__Input material__
────────

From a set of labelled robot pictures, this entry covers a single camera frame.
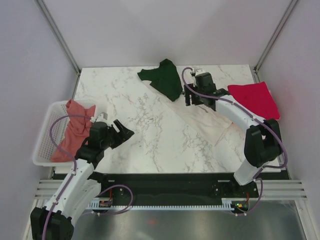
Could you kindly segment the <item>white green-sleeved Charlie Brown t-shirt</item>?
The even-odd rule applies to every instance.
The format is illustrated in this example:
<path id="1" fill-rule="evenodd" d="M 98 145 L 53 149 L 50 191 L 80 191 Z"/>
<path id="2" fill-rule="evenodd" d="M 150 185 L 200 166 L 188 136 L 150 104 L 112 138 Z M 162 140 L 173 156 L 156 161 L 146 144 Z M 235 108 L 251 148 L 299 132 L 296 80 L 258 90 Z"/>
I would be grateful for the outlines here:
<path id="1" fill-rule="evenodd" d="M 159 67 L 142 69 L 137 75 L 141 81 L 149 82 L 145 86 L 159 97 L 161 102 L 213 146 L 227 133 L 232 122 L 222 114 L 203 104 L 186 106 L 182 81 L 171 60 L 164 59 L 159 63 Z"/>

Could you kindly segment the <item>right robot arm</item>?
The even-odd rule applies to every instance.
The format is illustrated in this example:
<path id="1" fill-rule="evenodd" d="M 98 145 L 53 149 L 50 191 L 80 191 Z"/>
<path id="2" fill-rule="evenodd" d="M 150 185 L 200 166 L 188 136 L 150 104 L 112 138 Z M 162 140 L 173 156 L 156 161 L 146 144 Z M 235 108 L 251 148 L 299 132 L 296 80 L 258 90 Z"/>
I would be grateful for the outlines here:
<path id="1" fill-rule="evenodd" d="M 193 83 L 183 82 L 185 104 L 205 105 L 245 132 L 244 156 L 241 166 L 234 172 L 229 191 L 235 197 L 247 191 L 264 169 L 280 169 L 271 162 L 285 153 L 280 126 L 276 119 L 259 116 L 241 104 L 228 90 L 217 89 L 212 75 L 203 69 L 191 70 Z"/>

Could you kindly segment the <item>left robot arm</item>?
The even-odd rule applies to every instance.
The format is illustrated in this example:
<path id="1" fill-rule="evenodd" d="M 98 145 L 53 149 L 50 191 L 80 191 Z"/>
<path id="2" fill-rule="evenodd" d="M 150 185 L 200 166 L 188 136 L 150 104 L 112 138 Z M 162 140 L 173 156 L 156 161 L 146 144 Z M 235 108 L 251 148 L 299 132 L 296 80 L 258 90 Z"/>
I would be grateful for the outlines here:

────────

__Task details__
Copy the listing exactly. No images belong in the copy.

__Solution for this problem__
From a set of labelled robot pictures, this entry covers a single camera frame.
Could you kindly segment the <item>white green-sleeved Charlie Brown t-shirt</item>?
The even-odd rule applies to every instance.
The format is illustrated in this example:
<path id="1" fill-rule="evenodd" d="M 98 145 L 53 149 L 50 191 L 80 191 Z"/>
<path id="2" fill-rule="evenodd" d="M 150 185 L 200 166 L 188 136 L 150 104 L 112 138 Z M 162 140 L 173 156 L 156 161 L 146 144 Z M 235 108 L 251 148 L 299 132 L 296 80 L 258 90 Z"/>
I would be grateful for the outlines here:
<path id="1" fill-rule="evenodd" d="M 159 67 L 142 69 L 137 75 L 141 81 L 149 82 L 145 86 L 159 97 L 161 102 L 213 146 L 227 133 L 232 122 L 222 114 L 203 104 L 186 106 L 182 81 L 171 60 L 164 59 L 159 63 Z"/>

Could you kindly segment the <item>right robot arm</item>?
The even-odd rule applies to every instance.
The format is illustrated in this example:
<path id="1" fill-rule="evenodd" d="M 98 145 L 53 149 L 50 191 L 80 191 Z"/>
<path id="2" fill-rule="evenodd" d="M 150 185 L 200 166 L 188 136 L 150 104 L 112 138 Z M 162 140 L 173 156 L 156 161 L 146 144 Z M 235 108 L 251 148 L 299 132 L 296 80 L 258 90 Z"/>
I would be grateful for the outlines here:
<path id="1" fill-rule="evenodd" d="M 193 83 L 183 82 L 185 104 L 205 105 L 245 132 L 244 156 L 241 166 L 234 172 L 229 191 L 235 197 L 247 191 L 264 169 L 280 169 L 271 162 L 285 153 L 280 126 L 276 119 L 259 116 L 241 104 L 228 90 L 217 89 L 212 75 L 203 69 L 191 70 Z"/>

Could you kindly segment the <item>left robot arm</item>?
The even-odd rule applies to every instance.
The format is illustrated in this example:
<path id="1" fill-rule="evenodd" d="M 98 145 L 53 149 L 50 191 L 80 191 Z"/>
<path id="2" fill-rule="evenodd" d="M 150 185 L 200 166 L 188 136 L 150 104 L 112 138 Z M 162 140 L 173 156 L 156 161 L 146 144 Z M 235 108 L 251 148 L 299 132 L 296 80 L 258 90 Z"/>
I would be grateful for the outlines here:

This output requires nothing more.